2020 is not what we had planned for this year. The COVID-19 pandemic has changed our plans (and many others). One of the biggest and hardest changes we’ve had to make surround our wedding.
Due to COVID, the big white wedding we’ve always dreamed of has been cancelled. This decision was incredibly difficult, but also so simple. We are not willing to risk our loved ones health. However, that does not make it any less heartbreaking.
Seven Things You Should Not to Say to a COVID Wedding Couple
1 – The Marriage is More Important Than The Wedding
Yes, we know. We very much understand the weight of the marriage. We also shouldn’t have to apologize or feel guilty for wanting the celebration of that marriage – the wedding.
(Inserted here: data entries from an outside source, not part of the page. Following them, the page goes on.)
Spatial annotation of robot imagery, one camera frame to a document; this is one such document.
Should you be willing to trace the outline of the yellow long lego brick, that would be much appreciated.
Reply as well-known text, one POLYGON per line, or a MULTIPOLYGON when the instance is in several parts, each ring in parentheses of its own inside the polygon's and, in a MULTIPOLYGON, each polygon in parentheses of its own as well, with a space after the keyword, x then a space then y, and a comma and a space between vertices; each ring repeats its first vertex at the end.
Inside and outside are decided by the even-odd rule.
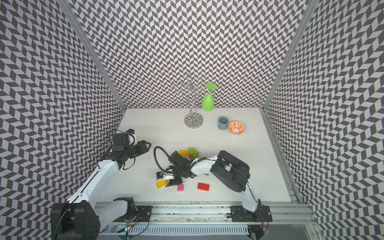
POLYGON ((161 189, 161 188, 165 187, 168 183, 169 183, 169 180, 161 180, 161 181, 156 182, 156 186, 158 189, 161 189))

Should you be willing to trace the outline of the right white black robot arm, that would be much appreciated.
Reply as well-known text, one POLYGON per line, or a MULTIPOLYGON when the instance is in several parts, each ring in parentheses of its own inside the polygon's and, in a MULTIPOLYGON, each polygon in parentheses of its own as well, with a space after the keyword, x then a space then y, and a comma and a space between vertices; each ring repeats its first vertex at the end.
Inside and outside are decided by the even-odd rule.
POLYGON ((227 151, 220 151, 213 157, 191 159, 178 152, 166 156, 171 165, 167 169, 159 168, 157 181, 167 180, 169 186, 180 185, 182 179, 212 174, 227 188, 241 194, 242 207, 246 211, 254 213, 261 204, 249 184, 249 165, 227 151))

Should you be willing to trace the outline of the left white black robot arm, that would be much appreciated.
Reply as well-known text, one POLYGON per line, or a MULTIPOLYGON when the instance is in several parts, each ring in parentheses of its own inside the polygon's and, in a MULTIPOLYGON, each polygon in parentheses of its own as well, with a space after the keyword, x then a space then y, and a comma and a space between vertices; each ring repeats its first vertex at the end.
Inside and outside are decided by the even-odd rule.
POLYGON ((86 182, 65 203, 54 204, 51 210, 53 240, 95 240, 99 233, 120 217, 137 217, 132 197, 116 198, 100 211, 97 200, 113 176, 128 159, 147 153, 151 143, 140 141, 134 145, 120 145, 98 163, 86 182))

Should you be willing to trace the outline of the pink lego brick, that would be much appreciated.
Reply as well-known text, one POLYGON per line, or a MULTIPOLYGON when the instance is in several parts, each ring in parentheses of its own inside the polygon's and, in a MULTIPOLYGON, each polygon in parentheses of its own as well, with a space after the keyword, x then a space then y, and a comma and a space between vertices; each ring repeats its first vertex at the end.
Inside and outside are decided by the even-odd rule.
POLYGON ((184 184, 178 185, 177 190, 178 190, 178 192, 183 192, 184 191, 184 184))

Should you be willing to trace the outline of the yellow curved lego brick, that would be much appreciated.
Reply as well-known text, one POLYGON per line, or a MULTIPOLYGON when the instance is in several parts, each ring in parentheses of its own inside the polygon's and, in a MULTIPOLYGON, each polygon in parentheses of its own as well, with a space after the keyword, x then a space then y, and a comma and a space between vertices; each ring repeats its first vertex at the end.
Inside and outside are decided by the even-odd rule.
POLYGON ((186 157, 188 155, 188 151, 187 150, 180 150, 180 151, 178 151, 178 154, 181 155, 182 157, 186 157))

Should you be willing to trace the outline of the red long lego brick front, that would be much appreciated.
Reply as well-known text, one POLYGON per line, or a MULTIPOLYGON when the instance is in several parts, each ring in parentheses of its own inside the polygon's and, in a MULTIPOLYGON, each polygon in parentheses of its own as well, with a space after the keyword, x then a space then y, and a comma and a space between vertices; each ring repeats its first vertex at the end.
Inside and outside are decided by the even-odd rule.
POLYGON ((198 183, 197 189, 200 191, 208 192, 210 190, 210 185, 205 183, 198 183))

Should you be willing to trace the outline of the grey blue cup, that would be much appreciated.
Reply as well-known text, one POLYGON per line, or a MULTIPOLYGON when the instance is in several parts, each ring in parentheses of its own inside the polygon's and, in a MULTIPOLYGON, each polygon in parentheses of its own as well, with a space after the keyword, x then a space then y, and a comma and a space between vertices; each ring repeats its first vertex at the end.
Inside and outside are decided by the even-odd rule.
POLYGON ((220 130, 226 130, 228 128, 228 125, 229 125, 229 119, 227 117, 219 117, 218 119, 218 128, 220 130))

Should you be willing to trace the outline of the white vent grille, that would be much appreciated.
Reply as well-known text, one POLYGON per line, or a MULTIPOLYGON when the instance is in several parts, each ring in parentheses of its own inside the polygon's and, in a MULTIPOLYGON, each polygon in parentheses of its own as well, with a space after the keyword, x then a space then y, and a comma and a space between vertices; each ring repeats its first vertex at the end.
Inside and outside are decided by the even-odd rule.
POLYGON ((249 234, 244 225, 138 225, 132 229, 123 225, 109 226, 102 236, 209 236, 209 235, 241 235, 249 234))

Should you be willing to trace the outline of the orange patterned small bowl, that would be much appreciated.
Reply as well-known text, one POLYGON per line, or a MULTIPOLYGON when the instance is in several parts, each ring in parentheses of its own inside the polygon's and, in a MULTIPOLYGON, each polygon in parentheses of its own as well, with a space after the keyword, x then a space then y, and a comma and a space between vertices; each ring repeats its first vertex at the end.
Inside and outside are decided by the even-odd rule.
POLYGON ((245 131, 245 126, 239 121, 232 121, 228 124, 228 129, 230 133, 234 135, 240 135, 245 131))

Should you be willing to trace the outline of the green plastic wine glass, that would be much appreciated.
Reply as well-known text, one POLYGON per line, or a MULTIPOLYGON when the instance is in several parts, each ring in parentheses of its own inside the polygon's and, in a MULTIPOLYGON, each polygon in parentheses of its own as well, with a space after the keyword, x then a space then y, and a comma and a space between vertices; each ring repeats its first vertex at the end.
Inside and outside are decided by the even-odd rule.
POLYGON ((214 83, 206 83, 205 88, 209 91, 208 94, 204 97, 202 102, 202 109, 206 112, 210 112, 214 109, 215 100, 212 95, 212 91, 217 89, 217 85, 214 83))

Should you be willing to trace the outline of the chrome mug tree stand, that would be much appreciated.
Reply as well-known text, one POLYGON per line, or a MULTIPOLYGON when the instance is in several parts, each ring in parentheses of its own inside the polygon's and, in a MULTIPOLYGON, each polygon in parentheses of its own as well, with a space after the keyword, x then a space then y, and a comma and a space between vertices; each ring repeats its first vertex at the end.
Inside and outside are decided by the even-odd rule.
POLYGON ((186 97, 189 112, 184 118, 185 125, 190 129, 198 129, 203 125, 204 118, 198 113, 199 99, 202 96, 205 77, 193 77, 191 74, 183 74, 172 84, 176 87, 176 96, 186 97))

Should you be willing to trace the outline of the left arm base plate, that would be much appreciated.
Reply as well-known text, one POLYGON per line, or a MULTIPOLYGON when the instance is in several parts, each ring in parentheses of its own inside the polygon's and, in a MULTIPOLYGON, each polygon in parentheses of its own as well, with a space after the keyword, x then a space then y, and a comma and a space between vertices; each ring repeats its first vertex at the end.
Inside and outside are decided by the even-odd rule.
POLYGON ((135 206, 128 212, 117 218, 113 221, 113 223, 141 223, 141 222, 149 222, 152 214, 152 206, 135 206))

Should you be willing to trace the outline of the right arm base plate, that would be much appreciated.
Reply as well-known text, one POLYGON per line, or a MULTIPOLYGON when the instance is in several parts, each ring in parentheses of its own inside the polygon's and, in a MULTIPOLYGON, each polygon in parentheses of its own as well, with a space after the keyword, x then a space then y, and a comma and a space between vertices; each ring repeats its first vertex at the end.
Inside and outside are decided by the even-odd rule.
POLYGON ((269 223, 273 221, 269 206, 259 205, 254 212, 245 210, 242 206, 231 206, 232 222, 260 222, 269 223))

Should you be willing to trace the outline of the aluminium front rail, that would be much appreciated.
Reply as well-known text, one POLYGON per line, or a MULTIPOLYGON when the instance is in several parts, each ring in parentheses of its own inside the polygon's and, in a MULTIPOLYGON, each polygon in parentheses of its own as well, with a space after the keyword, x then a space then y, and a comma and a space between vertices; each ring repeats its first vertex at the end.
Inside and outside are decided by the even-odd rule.
MULTIPOLYGON (((149 220, 152 224, 262 224, 260 222, 232 222, 231 206, 240 206, 239 202, 208 203, 166 203, 137 202, 136 206, 152 206, 149 220)), ((289 202, 264 202, 269 206, 273 221, 264 224, 309 225, 317 220, 312 208, 307 204, 289 202)))

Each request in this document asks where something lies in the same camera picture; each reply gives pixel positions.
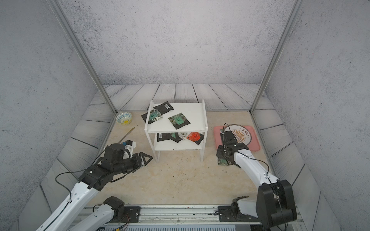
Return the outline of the green label tea bag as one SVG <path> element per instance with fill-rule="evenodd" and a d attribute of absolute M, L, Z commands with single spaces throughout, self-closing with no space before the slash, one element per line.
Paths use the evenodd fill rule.
<path fill-rule="evenodd" d="M 223 159 L 223 158 L 218 158 L 218 160 L 217 160 L 217 164 L 218 164 L 219 166 L 230 166 L 230 165 L 232 165 L 232 164 L 230 163 L 230 161 L 228 161 L 227 159 Z"/>
<path fill-rule="evenodd" d="M 141 115 L 142 119 L 144 120 L 144 122 L 146 122 L 148 120 L 148 124 L 152 124 L 160 119 L 162 119 L 162 114 L 159 112 L 158 109 L 153 109 L 150 111 L 150 115 L 149 115 L 149 119 L 147 119 L 147 115 L 148 113 L 145 113 L 143 115 Z"/>

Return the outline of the green tea bag under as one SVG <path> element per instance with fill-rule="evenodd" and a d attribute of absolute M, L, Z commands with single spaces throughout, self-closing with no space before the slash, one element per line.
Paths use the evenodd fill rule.
<path fill-rule="evenodd" d="M 184 116 L 183 113 L 176 114 L 174 116 L 169 117 L 168 119 L 176 130 L 178 130 L 178 129 L 186 126 L 186 125 L 190 125 L 190 122 Z"/>

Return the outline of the black barcode tea bag top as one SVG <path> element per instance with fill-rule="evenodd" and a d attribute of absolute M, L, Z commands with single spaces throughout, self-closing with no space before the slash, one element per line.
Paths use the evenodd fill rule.
<path fill-rule="evenodd" d="M 166 101 L 166 102 L 164 102 L 164 103 L 162 103 L 158 106 L 155 106 L 153 108 L 158 110 L 161 115 L 166 114 L 166 113 L 170 112 L 171 110 L 173 110 L 172 105 L 168 101 Z"/>

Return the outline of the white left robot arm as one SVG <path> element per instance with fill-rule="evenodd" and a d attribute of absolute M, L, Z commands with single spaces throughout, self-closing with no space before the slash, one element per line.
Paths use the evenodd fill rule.
<path fill-rule="evenodd" d="M 72 226 L 72 222 L 85 206 L 103 188 L 128 174 L 135 173 L 147 166 L 153 157 L 143 152 L 134 153 L 135 143 L 114 143 L 108 145 L 91 166 L 82 170 L 82 174 L 68 196 L 52 215 L 38 228 L 40 231 L 96 231 L 103 225 L 113 222 L 120 223 L 117 229 L 122 230 L 129 223 L 138 222 L 140 207 L 125 208 L 125 204 L 117 197 L 106 199 L 87 218 Z"/>

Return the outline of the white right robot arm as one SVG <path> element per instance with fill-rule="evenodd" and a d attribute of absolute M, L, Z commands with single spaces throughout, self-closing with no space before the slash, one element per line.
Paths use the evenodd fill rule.
<path fill-rule="evenodd" d="M 269 165 L 256 159 L 246 145 L 220 145 L 216 156 L 241 168 L 257 188 L 255 199 L 237 197 L 231 206 L 219 207 L 216 214 L 220 221 L 258 221 L 269 229 L 297 220 L 292 185 L 270 174 Z"/>

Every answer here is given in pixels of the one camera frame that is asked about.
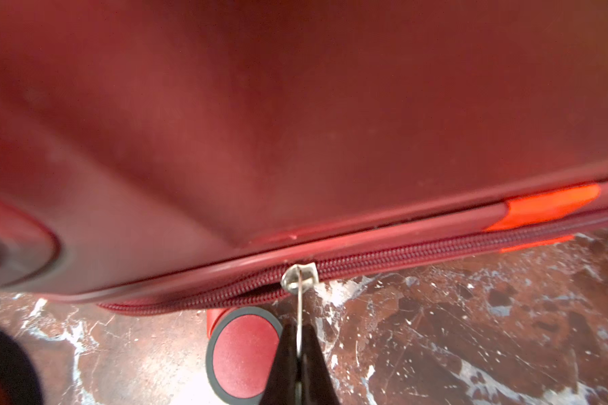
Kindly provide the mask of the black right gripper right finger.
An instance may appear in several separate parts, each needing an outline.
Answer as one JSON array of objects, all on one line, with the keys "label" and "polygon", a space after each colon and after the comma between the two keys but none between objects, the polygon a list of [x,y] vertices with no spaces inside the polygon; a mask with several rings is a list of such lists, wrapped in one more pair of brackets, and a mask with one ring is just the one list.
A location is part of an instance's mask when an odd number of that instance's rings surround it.
[{"label": "black right gripper right finger", "polygon": [[311,325],[302,328],[299,380],[302,385],[302,404],[339,405],[316,330]]}]

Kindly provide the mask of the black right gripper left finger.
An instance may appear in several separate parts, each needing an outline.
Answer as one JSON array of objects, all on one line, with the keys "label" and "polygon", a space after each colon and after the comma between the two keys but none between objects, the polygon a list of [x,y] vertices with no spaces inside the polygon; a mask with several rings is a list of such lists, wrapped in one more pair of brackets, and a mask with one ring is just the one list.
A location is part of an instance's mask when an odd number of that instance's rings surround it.
[{"label": "black right gripper left finger", "polygon": [[283,328],[260,405],[297,404],[297,327]]}]

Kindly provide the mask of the silver zipper pull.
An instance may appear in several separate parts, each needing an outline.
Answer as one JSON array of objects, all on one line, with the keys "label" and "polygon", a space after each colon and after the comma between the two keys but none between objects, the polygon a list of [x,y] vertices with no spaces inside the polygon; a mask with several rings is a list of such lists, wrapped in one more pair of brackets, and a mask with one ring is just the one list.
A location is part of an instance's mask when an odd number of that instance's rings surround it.
[{"label": "silver zipper pull", "polygon": [[294,264],[282,275],[280,285],[285,292],[297,297],[297,359],[302,357],[303,296],[319,283],[316,263]]}]

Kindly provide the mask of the red ribbed hardshell suitcase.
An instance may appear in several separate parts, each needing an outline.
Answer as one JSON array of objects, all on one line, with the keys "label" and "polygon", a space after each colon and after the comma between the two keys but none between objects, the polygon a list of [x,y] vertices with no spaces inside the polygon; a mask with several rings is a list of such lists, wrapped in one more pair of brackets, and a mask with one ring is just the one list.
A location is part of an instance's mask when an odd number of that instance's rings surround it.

2. No One Will Remember the Details in 10 Years
I don’t care if this is accurate. Someone saying this has been married and already had their big day. You. Got. Your. Day. Don’t tell me mine doesn’t matter. You can’t understand this situation unless you are impacted by it.
3. It Could Be Worse
Again, we know this. We can be thankful for the health and safety of our loved ones, and still sad about our wedding cancellation. 2020 has been a roller coaster of a year. It could be worse. It may get worse.
4. You Are Being Selfish
This one is the point that makes me the most angry. I have heard this commentary from lots of married people online. I understand it comes from a place of wanting to protect loved ones and community from the virus. That does not make it appropriate. No one talked openly about the couples that have selfishly asked loved ones to spend thousands of dollars on seemingly endless events, travel, outfits, activities, etc in the past. COVID Couples should not be held to a crazy standard. A wedding is a celebration of two people and their love. The couple should not be made to feel guilty for still wanting celebration during this time.
5. Details, Details, Details
We would love to give you details. We don’t have them. Things change every single day during the pandemic. Be patient. We will share information with you as soon as it is available.
6. Anything Other Than “I’m Here for You”
It’s hard to know what to say. This is a completely unprecedented time for all. Tradition and etiquette as we knew them are out the window. Be kind and if you can’t think of what to say “I’m here for you.” is always welcomed and appreciated.
The couple is going through one of the most impactful seasons of their life. COVID and the stay at home orders have already been incredibly isolating. Not acknowledging that the couples dream day has been ripped away from them by someone they can not control is hurtful.
If you are not a COVID couple, especially if you are already married, PLEASE STOP SHARING YOUR OPINION. It’s not helpful or productive. This time is hard. Having a hundred outside sources sharing about something they do not understand only makes it harder.
Every COVID couple + their family has to make the best decision for them.
We have decided to proceed with wedding 2.0 on our original date. The 2.0 plan will include an intimate ceremony with only immediate family and private dinner to follow. We have been together for almost ten years. We don’t want to wait any longer to exchange vows.
Check on your couples. Be kind. Be safe. Stay healthy. Start your happily ever after, even if it isn’t the way you imagined.